(INFORMATION SUPPLIED Opens)
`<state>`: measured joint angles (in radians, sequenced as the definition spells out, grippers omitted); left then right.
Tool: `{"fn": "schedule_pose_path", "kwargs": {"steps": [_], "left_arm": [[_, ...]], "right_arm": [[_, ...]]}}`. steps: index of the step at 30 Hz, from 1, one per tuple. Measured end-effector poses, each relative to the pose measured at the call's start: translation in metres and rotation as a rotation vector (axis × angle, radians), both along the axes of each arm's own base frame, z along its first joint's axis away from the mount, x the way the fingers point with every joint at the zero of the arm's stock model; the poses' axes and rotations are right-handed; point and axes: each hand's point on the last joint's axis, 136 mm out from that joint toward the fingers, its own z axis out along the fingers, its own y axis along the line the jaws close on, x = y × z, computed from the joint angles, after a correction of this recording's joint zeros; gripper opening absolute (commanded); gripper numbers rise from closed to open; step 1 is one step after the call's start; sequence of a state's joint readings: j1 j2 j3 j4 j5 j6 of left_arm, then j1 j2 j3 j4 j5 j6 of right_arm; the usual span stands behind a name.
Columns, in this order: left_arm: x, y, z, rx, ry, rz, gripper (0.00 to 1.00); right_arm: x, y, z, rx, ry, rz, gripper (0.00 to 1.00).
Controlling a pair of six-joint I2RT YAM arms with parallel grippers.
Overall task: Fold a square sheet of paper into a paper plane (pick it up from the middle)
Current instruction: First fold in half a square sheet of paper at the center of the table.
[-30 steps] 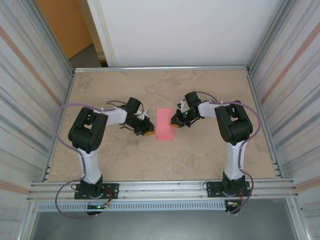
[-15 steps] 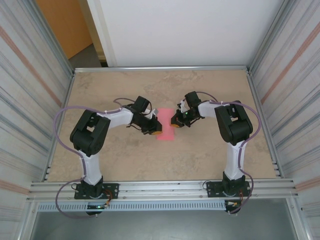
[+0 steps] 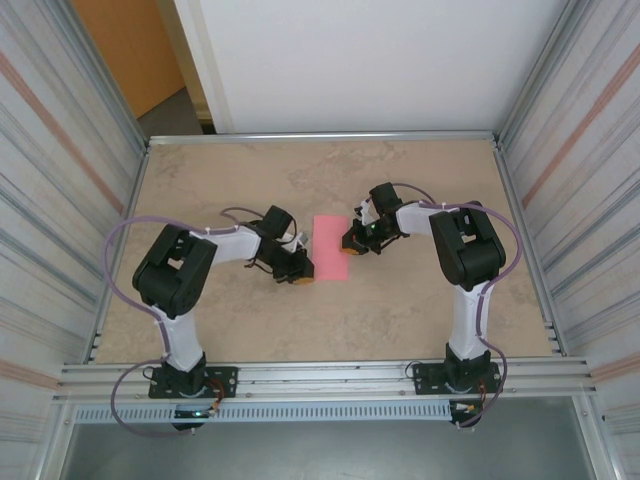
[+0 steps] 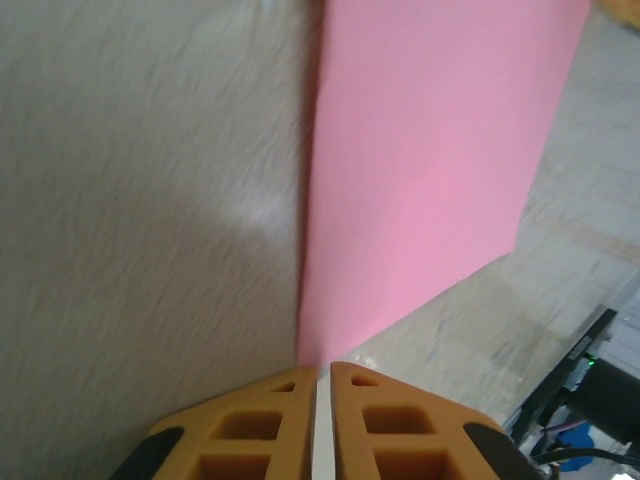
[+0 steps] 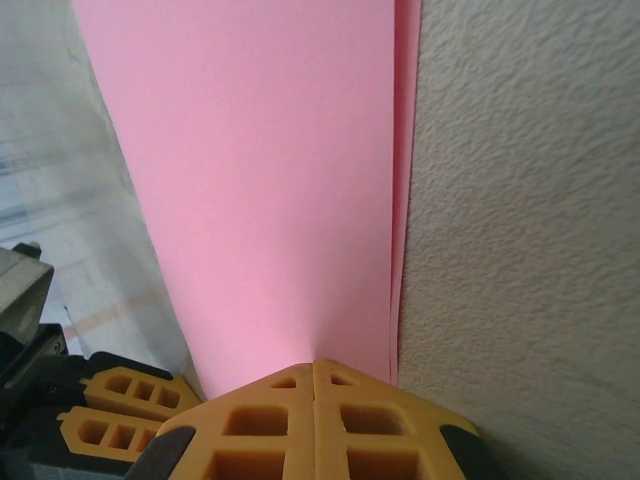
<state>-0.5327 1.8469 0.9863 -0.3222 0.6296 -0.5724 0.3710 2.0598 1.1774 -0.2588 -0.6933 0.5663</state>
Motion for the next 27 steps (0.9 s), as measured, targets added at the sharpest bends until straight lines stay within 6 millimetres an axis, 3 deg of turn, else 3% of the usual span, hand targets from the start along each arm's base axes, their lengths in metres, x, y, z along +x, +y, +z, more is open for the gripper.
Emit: {"fn": "schedule_pose_path", "kwargs": {"steps": [5,8,13,16,21,27], "left_arm": [[-0.012,0.012,0.005,0.05,0.021,-0.001,0.14],[-0.007,0.009,0.017,0.03,-0.007,0.003,0.16],[0.026,-0.01,0.047,-0.056,-0.125,0.042,0.21],[0.046,-0.022,0.055,-0.09,-0.162,0.062,0.22],[0.079,-0.039,0.044,-0.103,-0.166,0.103,0.22],[0.093,-0.035,0.021,-0.057,-0.132,0.174,0.22]], "right_arm": [[0.002,0.001,0.004,-0.002,-0.01,0.002,0.04],[0.004,0.003,0.009,-0.013,-0.014,0.009,0.09],[0.011,0.005,0.018,-0.063,-0.034,0.027,0.24],[0.016,0.003,0.024,-0.082,-0.05,0.019,0.33],[0.01,-0.013,0.039,-0.092,-0.056,-0.045,0.37],[-0.026,-0.041,0.034,-0.105,0.032,-0.14,0.38]]}}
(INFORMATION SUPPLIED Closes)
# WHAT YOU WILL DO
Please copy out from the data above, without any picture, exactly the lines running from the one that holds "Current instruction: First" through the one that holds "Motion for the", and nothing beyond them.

# ANSWER TO THIS PROBLEM
Current instruction: First fold in half a square sheet of paper at the center of the table.
[-30 steps] 
[-15 steps] 
[+0 steps] 
[+0 steps] 
[+0 steps] 
<state>-0.5327 1.8469 0.9863 -0.3222 0.6296 -0.5724 0.3710 2.0598 1.1774 -0.2588 -0.6933 0.5663</state>
Motion for the next 27 steps (0.9 s), as measured, targets added at the sharpest bends until straight lines stay within 6 millimetres an axis, 3 deg of turn, else 3% of the usual span, hand targets from the start along each arm's base axes, their lengths in metres, x, y, z along +x, +y, +z, more is open for the gripper.

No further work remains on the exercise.